An example YAML file of an ingress created using an existing load balancer is as follows:

apiVersion: networking.k8s.io/v1
kind: Ingress 
metadata: 
  name: ingress-test
  annotations: 
    kubernetes.io/elb.id: <your_elb_id>                    # Load balancer ID. Replace it with the actual value.
    kubernetes.io/elb.class: performance                   # Load balancer type
    kubernetes.io/elb.port: '80'                           # External port of the load balancer listener
    kubernetes.io/elb.acl-id: <your_acl_id>               # ID of an IP address group for accessing a load balancer
    kubernetes.io/elb.acl-status: 'on'                  # Enable access control.
    kubernetes.io/elb.acl-type: 'white'                   # Trustlist for access control
spec:
  rules: 
  - host: ''
    http: 
      paths: 
      - path: '/'
        backend: 
          service:
            name: <your_service_name>  # Replace it with the name of your target Service.
            port: 
              number: 8080             # Replace 8080 with the port number of your target Service.
        property:
          ingress.beta.kubernetes.io/url-match-mode: STARTS_WITH
        pathType: ImplementationSpecific
  ingressClassName: cce

**Table 1** Annotations for ELB access control
Parameter	Type	Description
kubernetes.io/elb.acl-id	String	If this parameter is not specified, CCE does not modify access control on the ELB. If this parameter is left empty, all IP addresses are allowed to access the load balancer. If this parameter is set to the IP address group ID of the load balancer, access control is enabled and you need to configure an IP address blocklist or trustlist for the load balancer. Additionally, you need to configure both kubernetes.io/elb.acl-status and kubernetes.io/elb.acl-type. How to obtain: Log in to the console. In the Service List, choose Networking > Elastic Load Balance. On the Network Console, choose Elastic Load Balance > IP Address Groups and copy the ID of the target IP address group. For details, see Creating an IP Address Group.

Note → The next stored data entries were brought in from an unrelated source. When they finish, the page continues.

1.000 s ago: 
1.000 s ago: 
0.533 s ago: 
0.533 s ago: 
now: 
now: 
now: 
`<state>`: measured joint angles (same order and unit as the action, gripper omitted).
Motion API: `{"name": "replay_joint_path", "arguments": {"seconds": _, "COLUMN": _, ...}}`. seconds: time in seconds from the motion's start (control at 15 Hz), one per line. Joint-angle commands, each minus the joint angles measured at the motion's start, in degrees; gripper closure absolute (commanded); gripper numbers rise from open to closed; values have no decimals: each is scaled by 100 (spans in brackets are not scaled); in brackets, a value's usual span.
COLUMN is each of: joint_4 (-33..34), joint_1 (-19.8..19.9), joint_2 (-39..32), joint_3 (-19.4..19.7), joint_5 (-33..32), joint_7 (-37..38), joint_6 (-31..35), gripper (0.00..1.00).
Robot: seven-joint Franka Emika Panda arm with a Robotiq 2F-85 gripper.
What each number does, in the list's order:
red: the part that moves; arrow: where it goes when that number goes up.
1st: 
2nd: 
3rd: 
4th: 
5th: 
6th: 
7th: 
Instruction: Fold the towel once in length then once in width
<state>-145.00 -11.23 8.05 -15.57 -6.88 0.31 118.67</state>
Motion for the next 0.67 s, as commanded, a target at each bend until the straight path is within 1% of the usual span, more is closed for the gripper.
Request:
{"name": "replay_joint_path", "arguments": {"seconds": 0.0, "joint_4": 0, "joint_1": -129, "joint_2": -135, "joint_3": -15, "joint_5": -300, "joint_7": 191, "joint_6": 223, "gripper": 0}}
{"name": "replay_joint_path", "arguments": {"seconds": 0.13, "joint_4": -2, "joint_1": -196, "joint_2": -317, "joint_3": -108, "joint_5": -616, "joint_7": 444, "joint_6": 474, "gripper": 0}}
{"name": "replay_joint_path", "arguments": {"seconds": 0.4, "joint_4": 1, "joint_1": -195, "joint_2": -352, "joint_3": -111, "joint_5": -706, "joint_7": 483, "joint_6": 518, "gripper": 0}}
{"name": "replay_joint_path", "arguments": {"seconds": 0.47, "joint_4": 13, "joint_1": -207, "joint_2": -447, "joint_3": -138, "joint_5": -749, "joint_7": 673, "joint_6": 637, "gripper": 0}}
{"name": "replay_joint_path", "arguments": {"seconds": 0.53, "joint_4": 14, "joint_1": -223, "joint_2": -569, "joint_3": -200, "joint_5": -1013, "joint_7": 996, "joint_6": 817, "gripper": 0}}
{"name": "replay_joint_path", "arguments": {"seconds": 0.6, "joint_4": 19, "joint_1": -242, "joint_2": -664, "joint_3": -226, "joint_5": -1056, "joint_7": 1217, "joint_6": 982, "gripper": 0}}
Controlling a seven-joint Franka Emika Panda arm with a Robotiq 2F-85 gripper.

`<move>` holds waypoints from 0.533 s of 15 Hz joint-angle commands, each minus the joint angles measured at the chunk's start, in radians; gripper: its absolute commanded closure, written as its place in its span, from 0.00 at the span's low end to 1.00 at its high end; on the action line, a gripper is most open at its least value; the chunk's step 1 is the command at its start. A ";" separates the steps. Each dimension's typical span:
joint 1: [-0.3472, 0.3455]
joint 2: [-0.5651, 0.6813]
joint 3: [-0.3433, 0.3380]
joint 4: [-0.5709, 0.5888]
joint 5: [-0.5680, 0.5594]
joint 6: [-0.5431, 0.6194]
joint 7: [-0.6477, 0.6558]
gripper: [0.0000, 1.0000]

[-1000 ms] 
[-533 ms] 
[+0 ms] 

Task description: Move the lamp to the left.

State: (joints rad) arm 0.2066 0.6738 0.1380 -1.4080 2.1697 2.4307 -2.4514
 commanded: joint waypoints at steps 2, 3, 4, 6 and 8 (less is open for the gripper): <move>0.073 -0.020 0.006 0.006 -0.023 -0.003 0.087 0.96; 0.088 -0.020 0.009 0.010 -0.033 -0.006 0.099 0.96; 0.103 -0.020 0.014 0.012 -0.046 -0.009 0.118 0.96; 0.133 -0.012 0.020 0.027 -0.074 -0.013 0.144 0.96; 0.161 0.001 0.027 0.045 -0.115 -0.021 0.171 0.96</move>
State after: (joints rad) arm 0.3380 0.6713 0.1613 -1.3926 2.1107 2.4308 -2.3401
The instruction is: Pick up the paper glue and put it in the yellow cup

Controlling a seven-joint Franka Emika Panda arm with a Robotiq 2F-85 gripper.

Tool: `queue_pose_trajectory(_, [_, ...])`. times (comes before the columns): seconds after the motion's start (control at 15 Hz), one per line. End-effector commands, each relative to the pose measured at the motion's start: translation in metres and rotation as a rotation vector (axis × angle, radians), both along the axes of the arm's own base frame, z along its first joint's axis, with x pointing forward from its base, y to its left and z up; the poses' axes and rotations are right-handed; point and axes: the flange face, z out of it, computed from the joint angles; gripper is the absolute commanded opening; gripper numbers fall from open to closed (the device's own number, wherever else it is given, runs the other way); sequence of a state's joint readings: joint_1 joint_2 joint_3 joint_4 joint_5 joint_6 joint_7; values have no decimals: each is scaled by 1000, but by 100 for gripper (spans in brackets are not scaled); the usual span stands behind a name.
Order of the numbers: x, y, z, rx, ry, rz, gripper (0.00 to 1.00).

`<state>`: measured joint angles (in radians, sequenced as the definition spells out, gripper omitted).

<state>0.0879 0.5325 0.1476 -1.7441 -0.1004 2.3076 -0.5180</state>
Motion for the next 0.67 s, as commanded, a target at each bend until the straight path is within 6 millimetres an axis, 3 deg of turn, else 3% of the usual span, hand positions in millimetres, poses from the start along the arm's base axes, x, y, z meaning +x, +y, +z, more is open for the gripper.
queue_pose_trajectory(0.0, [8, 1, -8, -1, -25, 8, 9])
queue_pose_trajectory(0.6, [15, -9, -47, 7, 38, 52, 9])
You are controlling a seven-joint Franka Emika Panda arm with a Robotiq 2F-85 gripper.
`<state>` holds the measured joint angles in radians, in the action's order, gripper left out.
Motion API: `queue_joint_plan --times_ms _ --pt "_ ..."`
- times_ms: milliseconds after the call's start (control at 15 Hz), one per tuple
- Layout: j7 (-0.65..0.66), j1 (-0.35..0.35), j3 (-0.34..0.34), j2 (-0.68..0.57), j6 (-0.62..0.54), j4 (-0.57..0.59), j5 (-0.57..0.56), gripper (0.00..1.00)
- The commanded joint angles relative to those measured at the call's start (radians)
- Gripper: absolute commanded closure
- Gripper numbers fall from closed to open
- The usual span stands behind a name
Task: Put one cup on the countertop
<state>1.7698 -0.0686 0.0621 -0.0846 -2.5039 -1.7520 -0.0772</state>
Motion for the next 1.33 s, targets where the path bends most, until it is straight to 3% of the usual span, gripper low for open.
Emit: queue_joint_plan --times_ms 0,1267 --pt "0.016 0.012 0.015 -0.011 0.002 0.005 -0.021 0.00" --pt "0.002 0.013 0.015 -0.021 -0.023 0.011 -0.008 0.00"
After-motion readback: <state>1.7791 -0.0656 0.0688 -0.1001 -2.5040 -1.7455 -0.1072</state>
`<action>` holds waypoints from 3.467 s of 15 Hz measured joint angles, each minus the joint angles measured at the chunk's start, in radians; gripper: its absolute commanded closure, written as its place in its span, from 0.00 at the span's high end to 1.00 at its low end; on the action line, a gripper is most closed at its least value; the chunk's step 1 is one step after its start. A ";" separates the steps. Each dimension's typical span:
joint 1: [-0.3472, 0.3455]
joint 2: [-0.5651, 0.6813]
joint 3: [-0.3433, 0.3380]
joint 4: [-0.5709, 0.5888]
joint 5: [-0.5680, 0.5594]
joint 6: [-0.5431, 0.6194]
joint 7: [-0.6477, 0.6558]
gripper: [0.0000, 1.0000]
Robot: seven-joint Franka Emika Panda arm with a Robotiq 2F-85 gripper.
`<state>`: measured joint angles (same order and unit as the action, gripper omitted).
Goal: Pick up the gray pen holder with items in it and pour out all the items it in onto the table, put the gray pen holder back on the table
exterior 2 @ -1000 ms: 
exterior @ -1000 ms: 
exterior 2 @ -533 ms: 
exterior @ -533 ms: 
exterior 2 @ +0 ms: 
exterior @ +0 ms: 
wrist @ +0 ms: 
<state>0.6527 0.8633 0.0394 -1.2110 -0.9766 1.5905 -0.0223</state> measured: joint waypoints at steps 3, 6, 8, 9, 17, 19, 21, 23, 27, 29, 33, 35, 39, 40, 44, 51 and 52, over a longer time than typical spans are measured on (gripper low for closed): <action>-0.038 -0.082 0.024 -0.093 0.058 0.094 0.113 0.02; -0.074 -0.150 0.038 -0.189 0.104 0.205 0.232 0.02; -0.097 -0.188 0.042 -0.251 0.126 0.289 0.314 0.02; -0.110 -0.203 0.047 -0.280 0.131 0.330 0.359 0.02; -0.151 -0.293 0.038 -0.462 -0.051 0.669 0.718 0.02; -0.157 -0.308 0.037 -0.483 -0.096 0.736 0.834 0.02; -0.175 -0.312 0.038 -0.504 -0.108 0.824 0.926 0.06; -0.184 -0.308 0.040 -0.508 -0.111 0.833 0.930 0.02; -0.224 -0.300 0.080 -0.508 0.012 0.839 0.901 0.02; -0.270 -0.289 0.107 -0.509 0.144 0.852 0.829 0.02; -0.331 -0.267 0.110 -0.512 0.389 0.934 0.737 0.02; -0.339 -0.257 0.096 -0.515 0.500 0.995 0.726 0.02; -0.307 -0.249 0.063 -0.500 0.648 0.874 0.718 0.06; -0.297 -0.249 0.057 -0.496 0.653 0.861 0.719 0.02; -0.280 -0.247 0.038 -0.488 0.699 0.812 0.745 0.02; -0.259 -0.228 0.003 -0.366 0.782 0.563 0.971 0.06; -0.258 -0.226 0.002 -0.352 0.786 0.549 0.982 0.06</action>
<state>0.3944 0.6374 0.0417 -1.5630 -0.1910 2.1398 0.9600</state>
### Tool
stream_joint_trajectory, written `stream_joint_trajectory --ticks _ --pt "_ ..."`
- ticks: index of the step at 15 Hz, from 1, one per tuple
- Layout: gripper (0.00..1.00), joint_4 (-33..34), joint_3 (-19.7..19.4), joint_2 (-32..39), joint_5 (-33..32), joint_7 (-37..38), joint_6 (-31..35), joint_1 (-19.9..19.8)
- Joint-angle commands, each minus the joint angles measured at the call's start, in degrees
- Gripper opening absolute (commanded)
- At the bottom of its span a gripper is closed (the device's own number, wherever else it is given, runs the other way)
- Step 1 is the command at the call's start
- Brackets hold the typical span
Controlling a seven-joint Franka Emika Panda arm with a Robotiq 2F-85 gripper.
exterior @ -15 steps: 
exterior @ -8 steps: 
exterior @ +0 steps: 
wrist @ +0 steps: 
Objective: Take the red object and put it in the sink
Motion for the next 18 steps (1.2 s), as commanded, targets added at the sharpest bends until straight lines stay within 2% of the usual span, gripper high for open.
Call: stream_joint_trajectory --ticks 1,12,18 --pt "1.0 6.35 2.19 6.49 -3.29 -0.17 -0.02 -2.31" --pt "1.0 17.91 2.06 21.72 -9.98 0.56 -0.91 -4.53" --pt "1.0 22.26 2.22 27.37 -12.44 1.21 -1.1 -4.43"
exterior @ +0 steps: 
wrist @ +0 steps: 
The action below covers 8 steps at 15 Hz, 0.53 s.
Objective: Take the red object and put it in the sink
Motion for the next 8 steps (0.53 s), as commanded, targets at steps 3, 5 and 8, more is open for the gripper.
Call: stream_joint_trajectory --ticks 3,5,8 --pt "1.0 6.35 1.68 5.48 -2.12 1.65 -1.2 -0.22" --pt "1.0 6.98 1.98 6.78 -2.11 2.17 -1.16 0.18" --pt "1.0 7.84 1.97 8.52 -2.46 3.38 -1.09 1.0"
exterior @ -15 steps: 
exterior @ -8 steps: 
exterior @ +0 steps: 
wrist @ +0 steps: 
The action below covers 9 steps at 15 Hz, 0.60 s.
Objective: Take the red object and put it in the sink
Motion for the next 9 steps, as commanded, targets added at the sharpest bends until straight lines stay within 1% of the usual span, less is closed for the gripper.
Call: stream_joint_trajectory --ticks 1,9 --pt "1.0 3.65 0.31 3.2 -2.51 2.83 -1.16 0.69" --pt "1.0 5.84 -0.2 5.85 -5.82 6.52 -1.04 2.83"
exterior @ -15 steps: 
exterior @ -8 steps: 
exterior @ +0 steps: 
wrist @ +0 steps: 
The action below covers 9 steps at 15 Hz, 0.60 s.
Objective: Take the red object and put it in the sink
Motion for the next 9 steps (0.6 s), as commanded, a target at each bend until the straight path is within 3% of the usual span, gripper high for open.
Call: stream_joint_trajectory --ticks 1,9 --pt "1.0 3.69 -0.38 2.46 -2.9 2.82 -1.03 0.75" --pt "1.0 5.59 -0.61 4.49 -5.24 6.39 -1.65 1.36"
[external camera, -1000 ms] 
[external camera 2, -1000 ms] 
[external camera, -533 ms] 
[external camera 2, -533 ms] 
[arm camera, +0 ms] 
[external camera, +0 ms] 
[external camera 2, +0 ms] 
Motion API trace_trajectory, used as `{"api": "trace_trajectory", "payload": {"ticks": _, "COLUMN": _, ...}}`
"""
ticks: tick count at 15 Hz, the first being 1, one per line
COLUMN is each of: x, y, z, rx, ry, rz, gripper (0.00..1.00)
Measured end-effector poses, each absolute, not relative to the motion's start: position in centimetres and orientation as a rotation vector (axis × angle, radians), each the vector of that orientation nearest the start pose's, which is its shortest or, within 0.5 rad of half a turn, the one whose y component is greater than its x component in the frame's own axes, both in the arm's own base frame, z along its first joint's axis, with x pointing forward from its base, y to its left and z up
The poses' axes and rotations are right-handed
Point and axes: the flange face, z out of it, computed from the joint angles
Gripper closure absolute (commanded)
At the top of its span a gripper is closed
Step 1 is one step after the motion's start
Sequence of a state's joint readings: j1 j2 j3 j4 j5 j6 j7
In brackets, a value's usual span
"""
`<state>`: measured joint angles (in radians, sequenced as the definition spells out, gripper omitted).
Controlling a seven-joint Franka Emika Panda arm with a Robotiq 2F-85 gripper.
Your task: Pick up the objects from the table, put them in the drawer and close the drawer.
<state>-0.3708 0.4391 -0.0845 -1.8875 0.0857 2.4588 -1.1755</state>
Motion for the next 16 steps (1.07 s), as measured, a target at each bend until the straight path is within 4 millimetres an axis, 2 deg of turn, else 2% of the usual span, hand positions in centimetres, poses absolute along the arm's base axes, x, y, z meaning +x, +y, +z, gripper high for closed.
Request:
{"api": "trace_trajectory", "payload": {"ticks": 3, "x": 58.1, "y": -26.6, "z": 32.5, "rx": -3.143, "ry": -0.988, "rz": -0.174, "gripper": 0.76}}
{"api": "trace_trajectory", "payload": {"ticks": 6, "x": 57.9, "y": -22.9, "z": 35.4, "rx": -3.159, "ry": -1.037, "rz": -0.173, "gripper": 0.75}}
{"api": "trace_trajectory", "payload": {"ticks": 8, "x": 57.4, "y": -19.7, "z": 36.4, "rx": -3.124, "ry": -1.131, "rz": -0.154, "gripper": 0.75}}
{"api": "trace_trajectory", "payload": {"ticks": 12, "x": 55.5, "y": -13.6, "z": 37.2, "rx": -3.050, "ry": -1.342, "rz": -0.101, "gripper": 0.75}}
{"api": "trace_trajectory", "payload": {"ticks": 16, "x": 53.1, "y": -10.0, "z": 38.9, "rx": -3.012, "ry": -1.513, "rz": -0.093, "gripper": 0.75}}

kubernetes.io/elb.acl-status	String	This parameter is mandatory when you configure an IP address blocklist or trustlist for a load balancer. Options: on: Access control is enabled. off: Access control is disabled.
kubernetes.io/elb.acl-type	String	This parameter is mandatory when you configure an IP address blocklist or trustlist for a load balancer. Options: black: indicates a blocklist. The selected IP address group cannot access the load balancer. white: indicates a trustlist. Only the selected IP address group can access the load balancer.